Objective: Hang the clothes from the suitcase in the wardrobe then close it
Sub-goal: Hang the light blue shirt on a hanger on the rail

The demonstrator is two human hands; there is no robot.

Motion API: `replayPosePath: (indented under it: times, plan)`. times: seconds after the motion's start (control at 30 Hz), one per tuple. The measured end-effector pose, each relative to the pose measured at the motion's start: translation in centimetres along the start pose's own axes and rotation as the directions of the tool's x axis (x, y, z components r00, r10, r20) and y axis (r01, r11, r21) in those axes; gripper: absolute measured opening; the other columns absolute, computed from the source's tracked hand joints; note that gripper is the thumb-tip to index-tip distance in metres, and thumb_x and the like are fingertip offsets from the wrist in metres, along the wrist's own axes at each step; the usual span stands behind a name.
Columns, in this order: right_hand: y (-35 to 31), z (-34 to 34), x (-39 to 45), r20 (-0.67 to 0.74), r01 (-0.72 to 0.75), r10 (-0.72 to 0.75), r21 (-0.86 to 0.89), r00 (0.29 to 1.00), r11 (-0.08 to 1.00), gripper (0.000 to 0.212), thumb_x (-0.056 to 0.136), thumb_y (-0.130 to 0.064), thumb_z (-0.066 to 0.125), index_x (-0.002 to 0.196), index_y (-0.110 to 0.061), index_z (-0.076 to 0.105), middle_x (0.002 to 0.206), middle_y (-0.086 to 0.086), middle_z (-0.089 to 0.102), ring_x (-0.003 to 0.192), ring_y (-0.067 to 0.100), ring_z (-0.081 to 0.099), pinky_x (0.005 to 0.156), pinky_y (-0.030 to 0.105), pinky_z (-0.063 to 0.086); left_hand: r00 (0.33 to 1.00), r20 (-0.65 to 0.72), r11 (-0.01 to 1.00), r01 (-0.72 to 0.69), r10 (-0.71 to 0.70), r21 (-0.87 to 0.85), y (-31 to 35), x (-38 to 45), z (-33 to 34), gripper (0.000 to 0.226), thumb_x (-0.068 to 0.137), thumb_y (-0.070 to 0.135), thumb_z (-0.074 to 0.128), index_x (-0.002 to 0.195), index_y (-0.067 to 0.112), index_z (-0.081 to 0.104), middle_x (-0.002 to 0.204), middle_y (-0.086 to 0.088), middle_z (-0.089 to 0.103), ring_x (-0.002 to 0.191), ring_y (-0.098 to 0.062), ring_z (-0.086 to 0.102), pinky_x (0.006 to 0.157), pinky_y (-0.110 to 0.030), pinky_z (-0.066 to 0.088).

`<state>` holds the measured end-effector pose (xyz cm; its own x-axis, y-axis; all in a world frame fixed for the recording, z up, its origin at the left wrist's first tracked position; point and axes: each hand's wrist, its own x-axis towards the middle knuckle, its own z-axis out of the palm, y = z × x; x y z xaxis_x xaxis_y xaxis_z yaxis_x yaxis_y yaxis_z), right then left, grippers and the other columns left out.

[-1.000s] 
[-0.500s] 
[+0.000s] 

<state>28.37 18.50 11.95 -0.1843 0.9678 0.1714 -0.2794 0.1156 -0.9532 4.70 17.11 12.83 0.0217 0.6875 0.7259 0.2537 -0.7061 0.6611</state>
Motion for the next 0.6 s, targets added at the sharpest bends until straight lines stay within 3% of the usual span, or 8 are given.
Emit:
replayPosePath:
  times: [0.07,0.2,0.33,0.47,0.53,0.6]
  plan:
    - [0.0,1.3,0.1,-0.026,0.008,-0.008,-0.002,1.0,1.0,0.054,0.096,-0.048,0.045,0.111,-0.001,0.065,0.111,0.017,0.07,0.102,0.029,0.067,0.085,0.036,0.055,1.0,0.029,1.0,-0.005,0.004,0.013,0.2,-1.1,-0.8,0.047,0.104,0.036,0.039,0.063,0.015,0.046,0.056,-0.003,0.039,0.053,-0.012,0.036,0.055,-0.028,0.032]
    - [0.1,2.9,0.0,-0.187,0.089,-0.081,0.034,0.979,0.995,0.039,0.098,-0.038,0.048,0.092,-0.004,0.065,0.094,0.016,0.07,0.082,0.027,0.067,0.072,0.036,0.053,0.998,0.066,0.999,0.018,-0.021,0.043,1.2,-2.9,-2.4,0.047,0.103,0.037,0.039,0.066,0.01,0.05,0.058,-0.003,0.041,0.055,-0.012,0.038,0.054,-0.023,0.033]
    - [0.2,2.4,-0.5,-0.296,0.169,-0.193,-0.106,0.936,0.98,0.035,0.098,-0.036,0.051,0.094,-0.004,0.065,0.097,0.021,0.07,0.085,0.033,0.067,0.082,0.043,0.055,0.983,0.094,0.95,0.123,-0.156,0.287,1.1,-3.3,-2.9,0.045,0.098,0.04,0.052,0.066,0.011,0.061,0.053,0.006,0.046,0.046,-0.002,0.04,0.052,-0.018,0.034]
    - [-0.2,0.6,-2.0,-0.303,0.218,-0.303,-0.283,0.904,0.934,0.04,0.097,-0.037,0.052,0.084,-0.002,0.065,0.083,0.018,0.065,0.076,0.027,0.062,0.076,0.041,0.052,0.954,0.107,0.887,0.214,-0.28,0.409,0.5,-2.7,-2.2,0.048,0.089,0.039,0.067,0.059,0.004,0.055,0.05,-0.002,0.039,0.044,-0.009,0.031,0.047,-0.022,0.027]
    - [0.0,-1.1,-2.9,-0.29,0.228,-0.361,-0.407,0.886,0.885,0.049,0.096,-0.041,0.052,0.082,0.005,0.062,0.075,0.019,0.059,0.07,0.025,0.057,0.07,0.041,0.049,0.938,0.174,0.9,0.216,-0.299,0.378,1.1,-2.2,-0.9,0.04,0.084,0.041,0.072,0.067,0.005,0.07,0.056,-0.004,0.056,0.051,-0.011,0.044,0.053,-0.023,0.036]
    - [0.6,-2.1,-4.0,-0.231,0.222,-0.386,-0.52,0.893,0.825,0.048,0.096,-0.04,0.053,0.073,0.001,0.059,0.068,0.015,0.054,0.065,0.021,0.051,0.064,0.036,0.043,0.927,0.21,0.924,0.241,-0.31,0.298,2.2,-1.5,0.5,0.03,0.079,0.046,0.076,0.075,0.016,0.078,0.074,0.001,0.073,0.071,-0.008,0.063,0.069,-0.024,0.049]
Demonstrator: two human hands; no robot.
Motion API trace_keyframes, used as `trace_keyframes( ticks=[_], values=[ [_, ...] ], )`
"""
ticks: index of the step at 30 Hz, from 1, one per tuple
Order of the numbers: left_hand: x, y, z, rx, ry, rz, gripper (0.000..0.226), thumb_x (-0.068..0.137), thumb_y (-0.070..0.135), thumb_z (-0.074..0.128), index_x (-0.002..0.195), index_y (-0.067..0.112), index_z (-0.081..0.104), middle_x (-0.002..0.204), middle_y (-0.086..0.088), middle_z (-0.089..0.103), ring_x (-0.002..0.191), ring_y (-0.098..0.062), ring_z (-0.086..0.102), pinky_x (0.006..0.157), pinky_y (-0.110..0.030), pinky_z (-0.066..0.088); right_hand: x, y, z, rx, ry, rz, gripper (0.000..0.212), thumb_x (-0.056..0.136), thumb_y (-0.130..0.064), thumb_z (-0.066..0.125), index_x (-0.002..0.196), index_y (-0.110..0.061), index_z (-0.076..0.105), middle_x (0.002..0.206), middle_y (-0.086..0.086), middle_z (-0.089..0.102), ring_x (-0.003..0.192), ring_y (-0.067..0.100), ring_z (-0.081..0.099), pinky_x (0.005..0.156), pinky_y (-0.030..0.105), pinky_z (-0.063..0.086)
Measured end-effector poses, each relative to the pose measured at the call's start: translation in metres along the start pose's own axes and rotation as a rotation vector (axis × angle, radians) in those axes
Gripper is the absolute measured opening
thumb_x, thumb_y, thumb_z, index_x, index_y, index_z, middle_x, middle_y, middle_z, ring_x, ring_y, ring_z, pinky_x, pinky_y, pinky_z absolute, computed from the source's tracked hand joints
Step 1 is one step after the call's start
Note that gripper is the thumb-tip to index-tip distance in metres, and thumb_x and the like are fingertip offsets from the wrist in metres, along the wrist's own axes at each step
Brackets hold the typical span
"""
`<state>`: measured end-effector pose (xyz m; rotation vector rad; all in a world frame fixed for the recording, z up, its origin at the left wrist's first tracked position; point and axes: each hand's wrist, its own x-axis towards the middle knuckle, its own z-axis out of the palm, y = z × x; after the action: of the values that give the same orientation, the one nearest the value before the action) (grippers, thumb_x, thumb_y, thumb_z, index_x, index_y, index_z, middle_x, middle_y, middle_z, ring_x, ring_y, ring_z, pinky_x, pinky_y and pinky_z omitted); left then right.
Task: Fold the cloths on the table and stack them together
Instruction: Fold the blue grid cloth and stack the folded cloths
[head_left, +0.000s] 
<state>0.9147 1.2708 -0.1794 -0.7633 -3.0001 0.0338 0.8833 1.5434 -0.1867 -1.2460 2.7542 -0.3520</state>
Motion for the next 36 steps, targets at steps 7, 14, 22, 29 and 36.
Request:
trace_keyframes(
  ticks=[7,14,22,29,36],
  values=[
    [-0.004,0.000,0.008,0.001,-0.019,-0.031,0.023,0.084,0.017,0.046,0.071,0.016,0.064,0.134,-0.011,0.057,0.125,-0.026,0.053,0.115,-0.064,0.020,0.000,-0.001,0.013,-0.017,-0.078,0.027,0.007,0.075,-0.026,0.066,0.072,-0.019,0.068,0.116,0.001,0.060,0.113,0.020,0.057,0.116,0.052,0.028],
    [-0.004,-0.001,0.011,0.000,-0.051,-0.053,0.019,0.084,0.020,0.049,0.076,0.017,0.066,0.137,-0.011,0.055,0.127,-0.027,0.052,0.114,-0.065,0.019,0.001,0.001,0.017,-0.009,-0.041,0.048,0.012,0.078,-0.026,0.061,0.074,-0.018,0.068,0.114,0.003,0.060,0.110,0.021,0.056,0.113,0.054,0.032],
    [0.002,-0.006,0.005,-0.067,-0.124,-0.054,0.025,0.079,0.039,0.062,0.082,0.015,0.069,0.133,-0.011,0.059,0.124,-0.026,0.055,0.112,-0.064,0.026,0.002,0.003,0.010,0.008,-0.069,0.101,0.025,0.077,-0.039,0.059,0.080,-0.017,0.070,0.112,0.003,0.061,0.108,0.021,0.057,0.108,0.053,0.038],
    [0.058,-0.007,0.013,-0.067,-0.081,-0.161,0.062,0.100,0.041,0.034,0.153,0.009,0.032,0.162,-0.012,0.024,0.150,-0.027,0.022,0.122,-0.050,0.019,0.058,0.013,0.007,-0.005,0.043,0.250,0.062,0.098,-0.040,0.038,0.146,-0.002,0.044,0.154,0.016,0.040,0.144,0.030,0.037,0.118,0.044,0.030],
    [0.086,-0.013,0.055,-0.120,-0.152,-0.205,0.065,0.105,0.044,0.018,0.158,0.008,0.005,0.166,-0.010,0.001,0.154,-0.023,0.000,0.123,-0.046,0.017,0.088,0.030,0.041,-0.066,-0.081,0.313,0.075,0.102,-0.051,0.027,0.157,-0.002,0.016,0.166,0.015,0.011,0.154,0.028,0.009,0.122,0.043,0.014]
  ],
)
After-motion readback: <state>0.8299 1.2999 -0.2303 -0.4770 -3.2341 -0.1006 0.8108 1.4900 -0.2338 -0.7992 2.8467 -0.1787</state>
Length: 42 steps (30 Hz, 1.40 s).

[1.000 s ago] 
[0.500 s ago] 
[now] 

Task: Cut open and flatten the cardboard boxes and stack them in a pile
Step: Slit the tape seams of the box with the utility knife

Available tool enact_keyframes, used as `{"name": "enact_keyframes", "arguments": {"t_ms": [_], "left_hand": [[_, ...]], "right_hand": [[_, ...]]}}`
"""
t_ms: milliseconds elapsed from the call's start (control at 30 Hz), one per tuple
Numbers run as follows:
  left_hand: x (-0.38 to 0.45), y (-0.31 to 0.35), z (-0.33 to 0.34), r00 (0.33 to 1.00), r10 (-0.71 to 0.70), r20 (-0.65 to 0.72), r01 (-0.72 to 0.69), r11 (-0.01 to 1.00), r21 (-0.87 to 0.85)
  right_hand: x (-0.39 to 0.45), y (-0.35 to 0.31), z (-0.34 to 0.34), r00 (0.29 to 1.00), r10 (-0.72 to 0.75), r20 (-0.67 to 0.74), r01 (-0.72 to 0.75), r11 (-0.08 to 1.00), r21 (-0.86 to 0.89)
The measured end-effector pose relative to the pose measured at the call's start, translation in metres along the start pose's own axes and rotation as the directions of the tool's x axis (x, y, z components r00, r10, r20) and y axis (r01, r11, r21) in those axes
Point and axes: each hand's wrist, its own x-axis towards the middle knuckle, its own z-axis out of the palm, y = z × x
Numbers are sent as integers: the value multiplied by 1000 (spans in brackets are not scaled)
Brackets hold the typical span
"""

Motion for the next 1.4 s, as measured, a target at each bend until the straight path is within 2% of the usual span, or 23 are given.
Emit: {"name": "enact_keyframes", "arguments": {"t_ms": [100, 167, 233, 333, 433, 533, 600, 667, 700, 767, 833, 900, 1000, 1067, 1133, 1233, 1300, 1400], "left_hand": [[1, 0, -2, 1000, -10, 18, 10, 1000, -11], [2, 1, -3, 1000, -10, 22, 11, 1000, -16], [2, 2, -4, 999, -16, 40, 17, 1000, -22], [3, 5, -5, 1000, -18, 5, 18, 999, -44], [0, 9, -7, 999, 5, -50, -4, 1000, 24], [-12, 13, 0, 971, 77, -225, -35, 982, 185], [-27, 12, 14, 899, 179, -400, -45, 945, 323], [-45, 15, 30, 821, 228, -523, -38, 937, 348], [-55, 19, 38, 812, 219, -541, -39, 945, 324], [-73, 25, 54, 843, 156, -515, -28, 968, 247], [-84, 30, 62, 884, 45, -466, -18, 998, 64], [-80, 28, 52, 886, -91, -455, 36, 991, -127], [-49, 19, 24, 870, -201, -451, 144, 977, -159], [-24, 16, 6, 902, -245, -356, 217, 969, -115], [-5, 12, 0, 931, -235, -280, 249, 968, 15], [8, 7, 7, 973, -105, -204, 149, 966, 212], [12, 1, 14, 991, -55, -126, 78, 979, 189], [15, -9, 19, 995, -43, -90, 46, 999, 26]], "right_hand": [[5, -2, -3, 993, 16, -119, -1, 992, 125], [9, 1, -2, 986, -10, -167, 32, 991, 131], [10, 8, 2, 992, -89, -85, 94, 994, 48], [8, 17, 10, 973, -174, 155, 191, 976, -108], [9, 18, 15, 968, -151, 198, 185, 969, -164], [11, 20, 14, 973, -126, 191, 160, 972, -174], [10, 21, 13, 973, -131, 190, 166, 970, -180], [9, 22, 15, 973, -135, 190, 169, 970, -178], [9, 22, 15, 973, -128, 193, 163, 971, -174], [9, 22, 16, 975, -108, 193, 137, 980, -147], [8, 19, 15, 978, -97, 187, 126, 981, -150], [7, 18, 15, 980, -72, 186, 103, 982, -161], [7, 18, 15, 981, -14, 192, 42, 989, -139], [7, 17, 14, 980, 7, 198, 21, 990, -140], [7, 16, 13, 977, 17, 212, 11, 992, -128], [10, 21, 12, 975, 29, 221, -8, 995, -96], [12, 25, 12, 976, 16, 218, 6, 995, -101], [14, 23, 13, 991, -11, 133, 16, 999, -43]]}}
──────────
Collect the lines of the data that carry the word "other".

Motion API: `replayPosePath: (indented under it: times, plan)`. times: seconds after the motion's start (control at 30 Hz), one per tuple. The measured end-effector pose, each relative to the pose measured at the motion's start: translation in centimetres along the start pose's own axes and rotation as the directions of the tool's x axis (x, y, z components r00, r10, r20) and y axis (r01, r11, r21) in those axes; gripper: absolute measured opening; the other columns absolute, computed from the source's tracked hand joints; note that gripper is the thumb-tip to index-tip distance in metres, and thumb_x and the like are fingertip offsets from the wrist in metres, along the wrist's own axes at each step; the usual span stands behind a name.
`<state>` holds the measured end-effector pose (xyz cm; its own x-axis, y-axis; all in a world frame fixed for the recording, z up, its origin at the left wrist's first tracked position; point and axes: each hand's wrist, its own x-axis towards the middle knuckle, its own z-axis out of the palm, y = z × x; x y z xaxis_x xaxis_y xaxis_z yaxis_x yaxis_y yaxis_z), right then left, grippers and the other columns left out.

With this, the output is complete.